New York Times
April 4, 1999, Sunday
Education Life Supplement
The issue that gray February day was one of delicate balance: how to assure the freedom to discourse on Hitler's ''Mein Kampf,'' as one participant put it, but not to use the word ''Jew'' as a verb, to lecture on sexuality but not to refer to female students as ''babes.''
The debate -- over a faculty speech code -- filled the pale blue faculty senate room in Bascom Hall with passion. It was the latest round in a dispute that began on the lakeside campus of the University of Wisconsin nearly two years ago but had been simmering, in some fashion, for generations. A plaque on the building's entrance celebrates freedom of inquiry -- the ''fearless sifting and winnowing by which alone the truth can be found'' -- installed after the 1894 exoneration of an economics professor accused of teaching socialism and other ''dangerous ideas.''
The question on the floor -- and it is being mulled on hundreds of campuses across the country, from the University of California to Bowdoin College in Maine -- was how to promote such ''fearless sifting'' while still creating a welcoming environment for groups that have historically felt slighted at American universities. For while robust intellectual inquiry is a self-stated goal of every university, so too is creating a diverse and tolerant nation.
Student and faculty codes punish, sometimes through suspension, expulsion or firing, words or deeds that create an environment perceived as hostile. Backers say codes insure that minorities and other vulnerable groups will not be mistreated.

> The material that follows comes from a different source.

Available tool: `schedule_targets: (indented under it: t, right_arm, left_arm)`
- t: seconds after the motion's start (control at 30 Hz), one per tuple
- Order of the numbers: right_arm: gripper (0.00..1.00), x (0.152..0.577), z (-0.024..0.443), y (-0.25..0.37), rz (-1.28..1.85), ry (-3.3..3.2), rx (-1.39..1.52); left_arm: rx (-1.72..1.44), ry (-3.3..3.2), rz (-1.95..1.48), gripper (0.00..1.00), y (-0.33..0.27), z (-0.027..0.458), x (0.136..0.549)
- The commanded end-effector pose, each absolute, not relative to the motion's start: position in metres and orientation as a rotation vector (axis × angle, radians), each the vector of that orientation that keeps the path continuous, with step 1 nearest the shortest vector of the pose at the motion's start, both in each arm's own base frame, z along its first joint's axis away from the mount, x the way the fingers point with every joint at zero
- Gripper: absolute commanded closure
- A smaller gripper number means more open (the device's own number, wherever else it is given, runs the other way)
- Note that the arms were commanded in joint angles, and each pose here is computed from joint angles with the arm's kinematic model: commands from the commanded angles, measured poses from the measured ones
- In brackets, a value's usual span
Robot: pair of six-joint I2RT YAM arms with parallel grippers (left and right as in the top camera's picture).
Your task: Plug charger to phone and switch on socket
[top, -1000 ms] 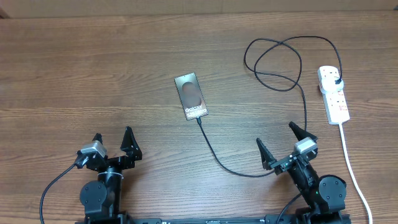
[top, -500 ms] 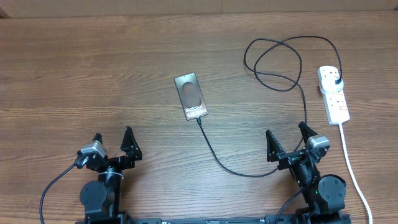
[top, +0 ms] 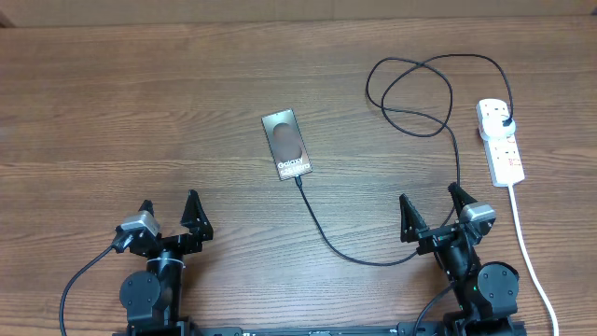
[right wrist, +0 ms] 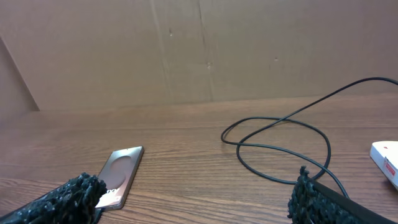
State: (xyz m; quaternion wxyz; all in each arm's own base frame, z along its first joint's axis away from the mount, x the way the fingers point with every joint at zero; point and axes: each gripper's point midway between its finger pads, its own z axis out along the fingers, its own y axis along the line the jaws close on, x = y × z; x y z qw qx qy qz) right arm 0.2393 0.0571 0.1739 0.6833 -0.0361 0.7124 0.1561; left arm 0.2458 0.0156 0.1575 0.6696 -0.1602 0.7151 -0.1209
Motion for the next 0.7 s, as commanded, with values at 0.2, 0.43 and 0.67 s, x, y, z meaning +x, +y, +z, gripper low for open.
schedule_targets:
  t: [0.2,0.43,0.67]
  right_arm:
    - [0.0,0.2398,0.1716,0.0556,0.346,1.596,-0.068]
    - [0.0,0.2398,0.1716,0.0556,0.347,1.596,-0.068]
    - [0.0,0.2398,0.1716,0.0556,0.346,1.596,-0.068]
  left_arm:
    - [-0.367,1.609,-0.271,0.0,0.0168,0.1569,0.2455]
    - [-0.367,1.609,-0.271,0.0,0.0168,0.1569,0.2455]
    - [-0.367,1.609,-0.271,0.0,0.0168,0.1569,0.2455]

''There is a cost to freedom of speech and it is borne unfairly by certain members of the community,'' asserted Stanlie M. James, a professor of Afro-American and women's studies. ''The harm is immeasurable.''
Opponents see codes as the worst form of politically correct paternalism.
''We don't want Big Brother stepping in and telling us what to think,'' said Jason Shepard, a student member of the committee examining the Wisconsin faculty code. ''They assume that all minority students, all members of the same group, have the same response to speech. That's ridiculous.''
Alan Charles Kors, a professor at the University of Pennsylvania, and Harvey A. Silverglate, a Boston lawyer, sought to document the effect of the codes and similar programs in their 1998 book ''The Shadow University.'' The university today, they complained, ''hands students a moral agenda upon arrival, subjects them to mandatory political re-education, sends them to sensitivity training, submerges their individuality in official group identity, intrudes upon private conscience, treats them with scandalous inequality and, when it chooses, suspends or expels them.''
Between 1987 and 1992, about a third of the nation's colleges and universities enacted codes of conduct that covered offensive speech, said Jon Gould, a visiting scholar at the University of California, Berkeley, who wrote his doctoral dissertation on codes.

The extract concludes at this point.